To simplify the expression \( \frac{1}{(625)^{-\frac{1}{4}}} \), we can follow these steps: ### Step 1: Rewrite the expression We start with the expression: \[ \frac{1}{(625)^{-\frac{1}{4}}} \] Using the property of exponents that states \( a^{-n} = \frac{1}{a^n} \), we can rewrite the denominator: \[ (625)^{-\frac{1}{4}} = \frac{1}{(625)^{\frac{1}{4}}} \] Thus, we can rewrite the entire expression as: \[ \frac{1}{\frac{1}{(625)^{\frac{1}{4}}}} = (625)^{\frac{1}{4}} \] ### Step 2: Evaluate \( (625)^{\frac{1}{4}} \) Next, we need to calculate \( (625)^{\frac{1}{4}} \).
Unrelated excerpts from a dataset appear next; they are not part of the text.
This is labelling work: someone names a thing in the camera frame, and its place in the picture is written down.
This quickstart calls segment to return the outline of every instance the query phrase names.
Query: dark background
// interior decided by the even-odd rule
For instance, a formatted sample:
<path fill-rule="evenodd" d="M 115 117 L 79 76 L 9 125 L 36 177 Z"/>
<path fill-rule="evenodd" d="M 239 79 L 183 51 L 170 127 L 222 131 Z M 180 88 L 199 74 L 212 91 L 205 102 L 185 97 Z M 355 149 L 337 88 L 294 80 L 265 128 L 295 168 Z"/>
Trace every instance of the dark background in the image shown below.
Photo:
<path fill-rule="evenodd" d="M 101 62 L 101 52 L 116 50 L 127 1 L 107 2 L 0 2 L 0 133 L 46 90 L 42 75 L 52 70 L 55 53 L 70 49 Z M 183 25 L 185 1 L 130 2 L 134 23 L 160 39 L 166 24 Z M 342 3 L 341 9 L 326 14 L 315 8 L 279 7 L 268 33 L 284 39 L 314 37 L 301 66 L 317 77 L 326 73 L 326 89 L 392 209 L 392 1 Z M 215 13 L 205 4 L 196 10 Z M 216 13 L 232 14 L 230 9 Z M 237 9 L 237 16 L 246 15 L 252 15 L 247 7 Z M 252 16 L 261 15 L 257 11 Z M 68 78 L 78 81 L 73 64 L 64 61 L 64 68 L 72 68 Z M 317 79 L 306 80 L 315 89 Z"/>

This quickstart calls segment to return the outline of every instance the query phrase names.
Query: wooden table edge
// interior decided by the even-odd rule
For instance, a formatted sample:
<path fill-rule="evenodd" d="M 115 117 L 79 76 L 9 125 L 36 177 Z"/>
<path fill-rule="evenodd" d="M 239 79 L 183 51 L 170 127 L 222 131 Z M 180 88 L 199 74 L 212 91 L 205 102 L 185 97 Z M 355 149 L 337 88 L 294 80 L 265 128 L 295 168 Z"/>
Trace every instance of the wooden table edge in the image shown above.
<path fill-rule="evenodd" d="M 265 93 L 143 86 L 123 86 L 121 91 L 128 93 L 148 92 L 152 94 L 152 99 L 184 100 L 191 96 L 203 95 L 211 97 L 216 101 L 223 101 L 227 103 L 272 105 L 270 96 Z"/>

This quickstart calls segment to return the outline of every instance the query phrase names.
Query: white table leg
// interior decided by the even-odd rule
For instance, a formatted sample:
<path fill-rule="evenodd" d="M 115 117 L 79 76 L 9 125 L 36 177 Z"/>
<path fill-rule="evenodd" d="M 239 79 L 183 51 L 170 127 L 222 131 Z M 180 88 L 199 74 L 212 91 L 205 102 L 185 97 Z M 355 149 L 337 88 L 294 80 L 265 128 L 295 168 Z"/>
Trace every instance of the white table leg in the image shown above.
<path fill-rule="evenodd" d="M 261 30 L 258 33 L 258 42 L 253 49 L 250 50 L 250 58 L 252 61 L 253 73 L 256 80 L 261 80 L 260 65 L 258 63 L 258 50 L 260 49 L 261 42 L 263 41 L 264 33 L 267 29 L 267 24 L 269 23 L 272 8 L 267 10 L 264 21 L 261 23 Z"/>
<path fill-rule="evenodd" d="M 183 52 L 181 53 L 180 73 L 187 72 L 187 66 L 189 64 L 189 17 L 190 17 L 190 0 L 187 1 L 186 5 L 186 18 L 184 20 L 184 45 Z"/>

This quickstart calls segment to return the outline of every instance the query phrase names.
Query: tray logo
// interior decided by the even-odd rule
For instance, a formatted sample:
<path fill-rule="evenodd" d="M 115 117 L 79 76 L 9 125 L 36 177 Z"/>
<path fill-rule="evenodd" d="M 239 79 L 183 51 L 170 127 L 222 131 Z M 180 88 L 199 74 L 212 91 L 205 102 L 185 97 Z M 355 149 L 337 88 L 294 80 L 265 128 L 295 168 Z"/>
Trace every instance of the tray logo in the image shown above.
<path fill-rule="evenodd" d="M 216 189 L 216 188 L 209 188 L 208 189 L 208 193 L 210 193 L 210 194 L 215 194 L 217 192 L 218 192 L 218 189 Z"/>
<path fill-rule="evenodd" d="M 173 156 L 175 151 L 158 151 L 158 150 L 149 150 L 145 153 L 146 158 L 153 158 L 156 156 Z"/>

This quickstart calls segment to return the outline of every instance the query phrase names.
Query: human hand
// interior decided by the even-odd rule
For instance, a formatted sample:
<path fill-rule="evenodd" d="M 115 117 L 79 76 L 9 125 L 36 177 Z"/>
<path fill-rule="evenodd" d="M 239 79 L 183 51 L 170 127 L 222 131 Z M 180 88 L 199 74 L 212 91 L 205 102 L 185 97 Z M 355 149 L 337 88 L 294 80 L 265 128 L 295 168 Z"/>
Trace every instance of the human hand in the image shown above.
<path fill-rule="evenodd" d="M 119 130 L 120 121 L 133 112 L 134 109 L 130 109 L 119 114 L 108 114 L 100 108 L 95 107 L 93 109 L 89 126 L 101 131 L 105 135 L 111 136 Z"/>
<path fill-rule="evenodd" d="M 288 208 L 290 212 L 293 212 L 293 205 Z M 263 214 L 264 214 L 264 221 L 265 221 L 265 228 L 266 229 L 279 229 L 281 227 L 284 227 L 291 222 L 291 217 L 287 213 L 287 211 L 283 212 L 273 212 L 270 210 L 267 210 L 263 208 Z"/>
We know that: \[ 625 = 5^4 \] So we can substitute \( 625 \) with \( 5^4 \): \[ (625)^{\frac{1}{4}} = (5^4)^{\frac{1}{4}} \] Using the property of exponents \( (a^m)^n = a^{m \cdot n} \), we have: \[ (5^4)^{\frac{1}{4}} = 5^{4 \cdot \frac{1}{4}} = 5^1 = 5 \] ### Final Answer Thus, the simplified form of \( \frac{1}{(625)^{-\frac{1}{4}}} \) is: \[ \boxed{5} \]